Netlify Status
Official status page for Netlify systems.
Live Domain Check
Check if Netlify is down right now (netlify.com). Run a live multi-region check to see whether Netlify is offline for everyone or just you.
Get official Netlify outage status updates, support links, and targeted troubleshooting steps in one page.
Checking reachability from multiple regions.
Netlify outages can show as deploy failures, edge/CDN cache inconsistencies, or dashboard/API errors. This page helps classify whether issues are platform-wide before changing build settings.
For Netlify, incident signals are often feature-specific: Site deploy and publish flow works, but CDN and cache invalidation behavior starts failing for many users. Instability appears around functions and form endpoint responses during normal traffic. If this matches what you see on netlify.com, it usually points to partial degradation instead of a full outage, so confirm with official status updates and a second-network retest.
Use official sources first, then social/community signals to estimate incident scope and speed of recovery.
Official status page for Netlify systems.
Official support and incident communication channel.
Deployment/runtime docs for deeper troubleshooting.
Real-time posts and official updates related to Netlify incidents.
Official teams often post outage status updates and recovery progress through these social channels.
Recognizing these patterns helps you avoid false assumptions and escalate with better evidence.

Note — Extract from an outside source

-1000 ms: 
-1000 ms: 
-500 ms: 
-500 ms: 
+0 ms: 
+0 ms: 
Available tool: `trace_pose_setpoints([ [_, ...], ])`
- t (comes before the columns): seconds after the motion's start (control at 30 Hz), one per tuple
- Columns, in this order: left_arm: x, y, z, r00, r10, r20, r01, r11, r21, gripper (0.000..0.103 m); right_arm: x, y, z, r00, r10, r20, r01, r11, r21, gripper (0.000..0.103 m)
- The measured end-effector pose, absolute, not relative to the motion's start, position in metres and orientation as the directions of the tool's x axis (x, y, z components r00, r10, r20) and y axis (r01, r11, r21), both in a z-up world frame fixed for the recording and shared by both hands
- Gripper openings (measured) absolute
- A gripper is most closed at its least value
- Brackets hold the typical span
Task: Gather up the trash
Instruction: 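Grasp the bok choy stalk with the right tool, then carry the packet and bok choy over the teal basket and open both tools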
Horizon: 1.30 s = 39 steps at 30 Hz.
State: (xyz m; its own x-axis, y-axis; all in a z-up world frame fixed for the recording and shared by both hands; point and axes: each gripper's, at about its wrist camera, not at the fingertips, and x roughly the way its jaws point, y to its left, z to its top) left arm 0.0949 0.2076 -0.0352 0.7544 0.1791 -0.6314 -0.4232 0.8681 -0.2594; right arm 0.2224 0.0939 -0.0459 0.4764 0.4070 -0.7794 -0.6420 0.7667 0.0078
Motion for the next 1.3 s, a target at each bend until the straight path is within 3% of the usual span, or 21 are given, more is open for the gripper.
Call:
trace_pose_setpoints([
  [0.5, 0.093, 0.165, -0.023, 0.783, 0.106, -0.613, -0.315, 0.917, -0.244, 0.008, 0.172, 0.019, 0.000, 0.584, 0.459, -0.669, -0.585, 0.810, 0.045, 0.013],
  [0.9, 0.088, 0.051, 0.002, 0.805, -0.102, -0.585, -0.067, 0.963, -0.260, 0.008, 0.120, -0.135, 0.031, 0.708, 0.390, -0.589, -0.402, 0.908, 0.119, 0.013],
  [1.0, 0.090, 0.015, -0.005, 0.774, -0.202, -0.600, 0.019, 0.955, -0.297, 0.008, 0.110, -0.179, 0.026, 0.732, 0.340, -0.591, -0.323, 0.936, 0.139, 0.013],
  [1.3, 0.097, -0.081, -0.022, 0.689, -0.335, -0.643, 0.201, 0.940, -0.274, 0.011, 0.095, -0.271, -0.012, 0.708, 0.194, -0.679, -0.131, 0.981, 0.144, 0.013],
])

Practical steps to follow when netlify.com seems down. Use this checklist to confirm whether Netlify is down for everyone or only for you.
Run netlify.com in WebsiteDown.org first, then open netlify.com in your own browser. If results disagree, the issue is often local rather than global.

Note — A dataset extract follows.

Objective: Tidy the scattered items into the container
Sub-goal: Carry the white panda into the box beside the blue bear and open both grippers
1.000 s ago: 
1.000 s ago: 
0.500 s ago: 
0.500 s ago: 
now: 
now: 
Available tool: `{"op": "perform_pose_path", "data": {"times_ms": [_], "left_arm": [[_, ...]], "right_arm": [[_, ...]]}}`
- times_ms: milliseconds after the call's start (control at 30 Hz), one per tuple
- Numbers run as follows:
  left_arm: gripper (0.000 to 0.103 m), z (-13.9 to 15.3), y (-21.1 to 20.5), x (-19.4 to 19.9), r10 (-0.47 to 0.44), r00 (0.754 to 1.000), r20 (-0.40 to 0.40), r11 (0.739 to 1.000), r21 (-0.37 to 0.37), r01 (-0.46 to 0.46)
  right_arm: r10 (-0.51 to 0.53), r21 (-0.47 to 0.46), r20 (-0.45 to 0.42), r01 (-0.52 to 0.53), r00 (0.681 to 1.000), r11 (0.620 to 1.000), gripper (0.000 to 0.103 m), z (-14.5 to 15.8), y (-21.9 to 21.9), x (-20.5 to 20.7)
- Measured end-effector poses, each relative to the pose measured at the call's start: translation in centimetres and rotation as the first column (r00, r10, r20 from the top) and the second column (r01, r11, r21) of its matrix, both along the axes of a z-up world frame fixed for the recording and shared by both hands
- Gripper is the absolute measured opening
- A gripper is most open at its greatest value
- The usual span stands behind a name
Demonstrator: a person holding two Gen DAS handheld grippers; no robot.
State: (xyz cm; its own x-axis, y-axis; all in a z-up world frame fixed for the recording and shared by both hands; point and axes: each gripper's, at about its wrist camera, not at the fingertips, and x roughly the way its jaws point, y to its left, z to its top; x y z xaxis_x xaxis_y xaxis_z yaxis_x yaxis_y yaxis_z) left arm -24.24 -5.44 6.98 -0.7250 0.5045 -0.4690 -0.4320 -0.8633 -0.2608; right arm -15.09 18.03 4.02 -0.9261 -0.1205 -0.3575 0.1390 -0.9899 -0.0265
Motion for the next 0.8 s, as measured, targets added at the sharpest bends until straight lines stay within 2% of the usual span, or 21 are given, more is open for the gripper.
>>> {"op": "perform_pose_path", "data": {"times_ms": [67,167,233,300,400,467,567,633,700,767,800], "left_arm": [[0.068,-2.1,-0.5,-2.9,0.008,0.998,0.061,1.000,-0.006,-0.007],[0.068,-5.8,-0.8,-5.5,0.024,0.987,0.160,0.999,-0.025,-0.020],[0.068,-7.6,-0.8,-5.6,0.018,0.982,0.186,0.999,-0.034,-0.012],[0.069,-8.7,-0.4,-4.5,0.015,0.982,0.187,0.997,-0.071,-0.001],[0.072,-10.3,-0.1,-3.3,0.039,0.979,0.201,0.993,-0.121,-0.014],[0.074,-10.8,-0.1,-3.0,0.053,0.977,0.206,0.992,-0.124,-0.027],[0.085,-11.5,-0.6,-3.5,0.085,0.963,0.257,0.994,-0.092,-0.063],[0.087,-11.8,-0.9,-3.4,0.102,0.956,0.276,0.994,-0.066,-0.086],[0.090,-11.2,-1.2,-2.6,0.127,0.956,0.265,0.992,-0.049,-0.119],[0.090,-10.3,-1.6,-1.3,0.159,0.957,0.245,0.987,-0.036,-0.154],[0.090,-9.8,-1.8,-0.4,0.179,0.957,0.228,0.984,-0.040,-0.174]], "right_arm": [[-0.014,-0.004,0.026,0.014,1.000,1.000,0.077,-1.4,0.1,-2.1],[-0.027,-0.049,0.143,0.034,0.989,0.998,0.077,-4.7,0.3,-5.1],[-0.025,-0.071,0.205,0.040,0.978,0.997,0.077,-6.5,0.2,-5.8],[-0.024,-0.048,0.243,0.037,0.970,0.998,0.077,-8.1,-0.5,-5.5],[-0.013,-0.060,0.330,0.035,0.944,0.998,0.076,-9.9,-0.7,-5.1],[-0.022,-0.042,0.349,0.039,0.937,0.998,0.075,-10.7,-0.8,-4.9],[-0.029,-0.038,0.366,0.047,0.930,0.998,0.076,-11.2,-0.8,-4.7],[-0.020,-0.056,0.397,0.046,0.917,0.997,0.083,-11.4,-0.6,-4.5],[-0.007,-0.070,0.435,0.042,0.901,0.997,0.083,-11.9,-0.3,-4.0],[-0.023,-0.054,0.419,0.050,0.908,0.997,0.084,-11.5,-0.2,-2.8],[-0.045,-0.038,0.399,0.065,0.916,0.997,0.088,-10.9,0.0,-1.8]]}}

Check the official Netlify service status page and compare timestamps with your failed checks.
Test related hosts such as www.netlify.com, answers.netlify.com. If they work while netlify.com fails, this points to a partial endpoint issue.

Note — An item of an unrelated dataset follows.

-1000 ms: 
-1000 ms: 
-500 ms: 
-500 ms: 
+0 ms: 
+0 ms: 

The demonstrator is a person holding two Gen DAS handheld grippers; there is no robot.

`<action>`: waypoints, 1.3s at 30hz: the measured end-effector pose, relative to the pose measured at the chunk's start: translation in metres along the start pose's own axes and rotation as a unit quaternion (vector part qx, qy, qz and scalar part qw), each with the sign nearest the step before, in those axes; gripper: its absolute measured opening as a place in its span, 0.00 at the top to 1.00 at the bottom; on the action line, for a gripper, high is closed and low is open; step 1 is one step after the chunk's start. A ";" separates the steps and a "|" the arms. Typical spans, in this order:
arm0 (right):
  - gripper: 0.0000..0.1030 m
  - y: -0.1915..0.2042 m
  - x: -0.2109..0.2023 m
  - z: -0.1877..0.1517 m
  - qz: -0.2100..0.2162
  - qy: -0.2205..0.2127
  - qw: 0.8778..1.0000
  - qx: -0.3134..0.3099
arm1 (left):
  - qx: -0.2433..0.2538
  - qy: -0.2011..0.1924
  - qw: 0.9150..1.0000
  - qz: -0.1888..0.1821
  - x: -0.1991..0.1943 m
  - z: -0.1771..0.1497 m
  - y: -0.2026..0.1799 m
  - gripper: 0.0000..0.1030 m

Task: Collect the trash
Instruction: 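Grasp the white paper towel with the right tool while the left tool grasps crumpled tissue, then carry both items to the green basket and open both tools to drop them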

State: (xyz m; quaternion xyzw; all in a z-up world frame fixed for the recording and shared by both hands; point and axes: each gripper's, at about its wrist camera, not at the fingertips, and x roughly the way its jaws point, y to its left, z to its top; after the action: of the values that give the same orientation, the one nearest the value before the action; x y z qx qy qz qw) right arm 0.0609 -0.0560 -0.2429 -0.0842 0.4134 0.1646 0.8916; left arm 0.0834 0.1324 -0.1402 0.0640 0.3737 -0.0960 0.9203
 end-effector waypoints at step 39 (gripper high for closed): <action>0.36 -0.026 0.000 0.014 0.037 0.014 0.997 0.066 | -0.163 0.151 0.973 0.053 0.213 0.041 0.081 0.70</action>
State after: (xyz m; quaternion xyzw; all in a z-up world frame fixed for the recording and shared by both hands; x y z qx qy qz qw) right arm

Capture final URL, status code, and response time for netlify.com, then share those details with Netlify support for faster triage and recovery.
Use these local troubleshooting steps after the down-check workflow when Netlify seems broken only for you. This section focuses on app, browser, account, and network fixes.
Open netlify.com in your current browser, then test in a private window or second browser. If only one session fails, the issue is usually local cache, cookie, or extension state.
Sign out and sign back in one time, then retry the failing action on netlify.com. Avoid repeated password or security resets until you confirm this is not a broader Netlify issue.
Temporarily disable VPN, proxy, private DNS, and filtering extensions. Then switch between Wi-Fi and mobile data to isolate route-level differences.
Save timestamp, device, network type, exact error, final URL, and status code. Use the check workflow above before contacting Netlify support.
Run the automatic multi-region check on this page for netlify.com. If most regions fail at the same time, Netlify is likely experiencing a broader outage.
If only one or two regions fail, the issue is usually local to your route, resolver, device state, or account session. Recheck after 2 to 5 minutes and compare Wi-Fi with mobile data.
Use this order so you get reliable signal quickly:
Official dashboards are the source of record, but social channels can surface impact faster in the first minutes of an incident.
That usually means a route-specific or client-specific issue instead of full provider downtime. Common reasons:
Try a private window, switch networks, and compare with this page's regional result before making major local changes.
Use this quick triage sequence:
This keeps your troubleshooting efficient and avoids unnecessary account resets during provider-side incidents.